With RxDB you can provide migrationStrategies for your collections that automatically (or on call) transform your existing data from older to newer schemas. This assures that the client's data always matches your newest code-version.

Add the migration plugin

To enable the data migration, you have to add the migration-schema plugin.

import { addRxPlugin } from 'rxdb';
import { RxDBMigrationPlugin } from 'rxdb/plugins/migration-schema';
addRxPlugin(RxDBMigrationPlugin);

Providing strategies​

Upon creation of a collection, you have to provide migrationStrategies when your schema's version-number is greater than 0. To do this, you have to add an object to the migrationStrategies property where a function for every schema-version is assigned. A migrationStrategy is a function which gets the old document-data as a parameter and returns the new, transformed document-data.

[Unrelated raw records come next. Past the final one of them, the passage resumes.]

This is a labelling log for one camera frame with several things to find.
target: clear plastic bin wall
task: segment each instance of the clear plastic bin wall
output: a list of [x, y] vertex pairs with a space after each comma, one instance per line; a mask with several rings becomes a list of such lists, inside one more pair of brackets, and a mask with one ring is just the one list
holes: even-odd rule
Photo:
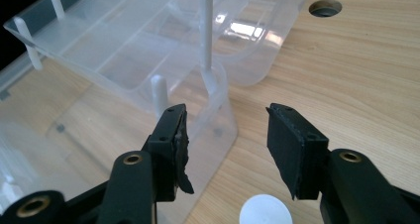
[[[229, 81], [264, 78], [304, 0], [214, 0], [213, 58]], [[51, 0], [18, 16], [32, 38], [16, 37], [97, 84], [151, 110], [150, 79], [167, 79], [169, 93], [200, 63], [200, 0]]]
[[[154, 113], [46, 58], [0, 101], [0, 205], [37, 190], [55, 189], [68, 200], [109, 178], [114, 160], [140, 150], [153, 131]], [[192, 69], [169, 96], [185, 103], [189, 137], [186, 173], [195, 194], [178, 191], [175, 202], [157, 205], [159, 223], [182, 223], [237, 136], [227, 97], [227, 78], [213, 66], [218, 93], [208, 97], [199, 69]]]

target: clear plastic bin
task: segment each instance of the clear plastic bin
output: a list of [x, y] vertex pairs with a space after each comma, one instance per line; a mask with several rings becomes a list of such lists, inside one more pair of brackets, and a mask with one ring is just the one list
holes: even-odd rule
[[[213, 0], [213, 59], [229, 81], [251, 85], [268, 73], [304, 0]], [[116, 91], [142, 109], [153, 108], [150, 80], [167, 79], [169, 93], [199, 63], [200, 0], [51, 0], [17, 15], [5, 27], [43, 55]]]
[[[0, 102], [3, 209], [33, 191], [52, 188], [68, 200], [105, 181], [114, 160], [138, 151], [157, 123], [154, 113], [54, 60], [46, 58], [43, 63], [42, 71], [33, 70], [14, 82], [7, 90], [10, 95]], [[213, 96], [208, 97], [196, 67], [168, 98], [170, 105], [186, 104], [190, 142], [186, 173], [195, 193], [179, 189], [174, 202], [158, 203], [159, 223], [184, 221], [237, 137], [224, 67], [218, 63], [212, 67], [218, 84]]]

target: dark background
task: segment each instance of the dark background
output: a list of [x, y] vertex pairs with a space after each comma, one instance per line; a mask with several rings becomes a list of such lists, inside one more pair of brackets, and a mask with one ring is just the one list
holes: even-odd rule
[[3, 24], [37, 0], [0, 0], [0, 69], [25, 52], [25, 45], [4, 29]]

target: white circle
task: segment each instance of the white circle
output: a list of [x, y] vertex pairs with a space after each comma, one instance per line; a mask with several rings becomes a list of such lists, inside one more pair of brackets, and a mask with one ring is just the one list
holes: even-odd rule
[[239, 215], [240, 224], [292, 224], [287, 207], [277, 198], [259, 194], [248, 199]]

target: wooden surface
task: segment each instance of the wooden surface
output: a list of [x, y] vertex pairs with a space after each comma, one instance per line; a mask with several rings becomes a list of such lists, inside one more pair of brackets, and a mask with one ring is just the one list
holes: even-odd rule
[[[294, 223], [322, 223], [318, 201], [291, 200], [266, 148], [271, 102], [299, 111], [330, 139], [330, 150], [364, 153], [392, 184], [420, 194], [420, 0], [338, 0], [343, 11], [332, 18], [310, 15], [315, 1], [304, 4], [268, 76], [250, 87], [230, 87], [238, 138], [187, 223], [238, 223], [242, 205], [260, 193], [282, 200]], [[17, 120], [54, 138], [59, 123], [94, 121], [102, 104], [112, 111], [111, 122], [121, 116], [126, 125], [139, 122], [127, 115], [135, 108], [116, 109], [107, 92], [50, 60], [45, 67], [10, 89], [12, 96], [0, 103], [2, 121]], [[126, 125], [118, 132], [137, 143], [138, 130]]]

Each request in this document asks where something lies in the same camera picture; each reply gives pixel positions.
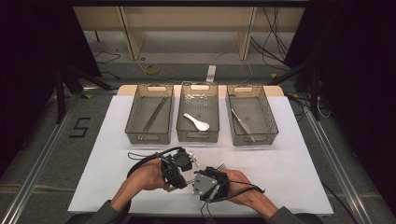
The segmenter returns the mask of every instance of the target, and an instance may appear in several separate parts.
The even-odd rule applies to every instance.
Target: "white tabletop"
[[[124,130],[133,100],[133,96],[113,97],[68,208],[69,212],[96,212],[106,200],[113,198],[129,169],[136,163],[128,158],[128,152],[149,155],[171,147],[184,147],[194,152],[200,163],[199,169],[225,163],[229,169],[240,170],[253,184],[265,189],[265,194],[277,206],[287,206],[292,213],[320,216],[333,213],[287,97],[268,97],[279,134],[271,146],[254,147],[233,145],[225,96],[222,94],[219,97],[220,131],[217,143],[178,142],[177,95],[170,145],[131,145]],[[186,180],[192,179],[192,172],[183,173]],[[130,213],[141,216],[200,217],[202,205],[199,197],[192,195],[192,186],[169,193],[156,189],[142,191],[133,198]],[[253,210],[229,202],[210,204],[210,212],[214,217],[257,216]]]

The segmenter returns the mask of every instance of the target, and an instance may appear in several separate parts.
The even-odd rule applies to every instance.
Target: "gray translucent basket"
[[[226,103],[234,146],[273,144],[278,128],[262,85],[229,85]]]
[[[209,124],[209,130],[199,131],[193,122],[183,115]],[[179,142],[216,143],[219,138],[219,87],[210,82],[183,82],[177,114],[177,138]]]
[[[168,145],[171,140],[173,85],[137,86],[125,133],[132,144]]]

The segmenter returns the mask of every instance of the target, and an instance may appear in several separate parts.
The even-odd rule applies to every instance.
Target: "dark sleeve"
[[[289,209],[281,207],[277,212],[267,221],[268,224],[302,224]]]
[[[120,217],[121,213],[116,211],[110,201],[106,201],[101,208],[91,217],[86,224],[107,224]]]

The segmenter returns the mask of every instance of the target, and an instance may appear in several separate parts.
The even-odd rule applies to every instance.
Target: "knife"
[[[250,130],[250,128],[248,127],[248,125],[242,121],[235,113],[235,111],[233,111],[233,114],[235,115],[235,117],[238,119],[238,122],[241,124],[242,128],[245,130],[245,132],[249,135],[250,139],[253,142],[256,142],[256,140],[254,139],[253,136],[251,136],[251,134],[253,134],[253,132]]]
[[[161,108],[163,107],[163,104],[166,101],[166,97],[163,97],[161,102],[157,105],[157,108],[155,108],[154,113],[152,113],[151,117],[149,118],[145,128],[143,129],[143,133],[146,133],[149,130],[149,127],[151,126],[152,122],[155,120],[157,117],[158,113],[160,112]]]

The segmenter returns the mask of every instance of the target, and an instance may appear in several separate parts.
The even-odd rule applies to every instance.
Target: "spoon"
[[[199,121],[198,119],[193,118],[191,115],[189,115],[188,113],[185,113],[183,115],[184,117],[190,119],[192,122],[194,122],[195,127],[199,130],[199,131],[207,131],[209,129],[209,124]]]

If the strategy returns null, the document will be removed instead of migrated.

myDatabase.addCollections({
messages: {
schema: messageSchemaV1,
migrationStrategies: {
// 1 means, this transforms data from version 0 to version 1
1: function(oldDoc){
oldDoc.time = new Date(oldDoc.time).getTime(); // string to unix
return oldDoc;
}
}
}
});

Asynchronous strategies can also be used:

myDatabase.addCollections({
messages: {
schema: messageSchemaV1,
migrationStrategies: {
1: function(oldDoc){
oldDoc.time = new Date(oldDoc.time).getTime(); // string to unix
return oldDoc;
},
/**
* 2 means, this transforms data from version 1 to version 2
* this returns a promise which resolves with the new document-data
*/
2: function(oldDoc){
// in the new schema (version: 2) we defined 'senderCountry' as required field (string)
// so we must get the country of the message-sender from the server
const coordinates = oldDoc.coordinates;
return fetch('http://myserver.com/api/countryByCoordinates/'+coordinates+'/')
.then(response => {
const response = response.json();
oldDoc.senderCountry = response;
return oldDoc;
});
}
}
}
});

you can also filter which documents should be migrated:

myDatabase.addCollections({
messages: {
schema: messageSchemaV1,
migrationStrategies: {
// 1 means, this transforms data from version 0 to version 1
1: function(oldDoc){
oldDoc.time = new Date(oldDoc.time).getTime(); // string to unix
return oldDoc;
},
/**
* this removes all documents older then 2017-02-12
* they will not appear in the new collection
*/
2: function(oldDoc){
if(oldDoc.time < 1486940585) return null;
else return oldDoc;
}
}
}
});

autoMigrate​

By default, the migration automatically happens when the collection is created. Calling RxDatabase.addRxCollections() returns only when the migration has finished. If you have lots of data or the migrationStrategies take a long time, it might be better to start the migration 'by hand' and show the migration-state to the user as a loading-bar.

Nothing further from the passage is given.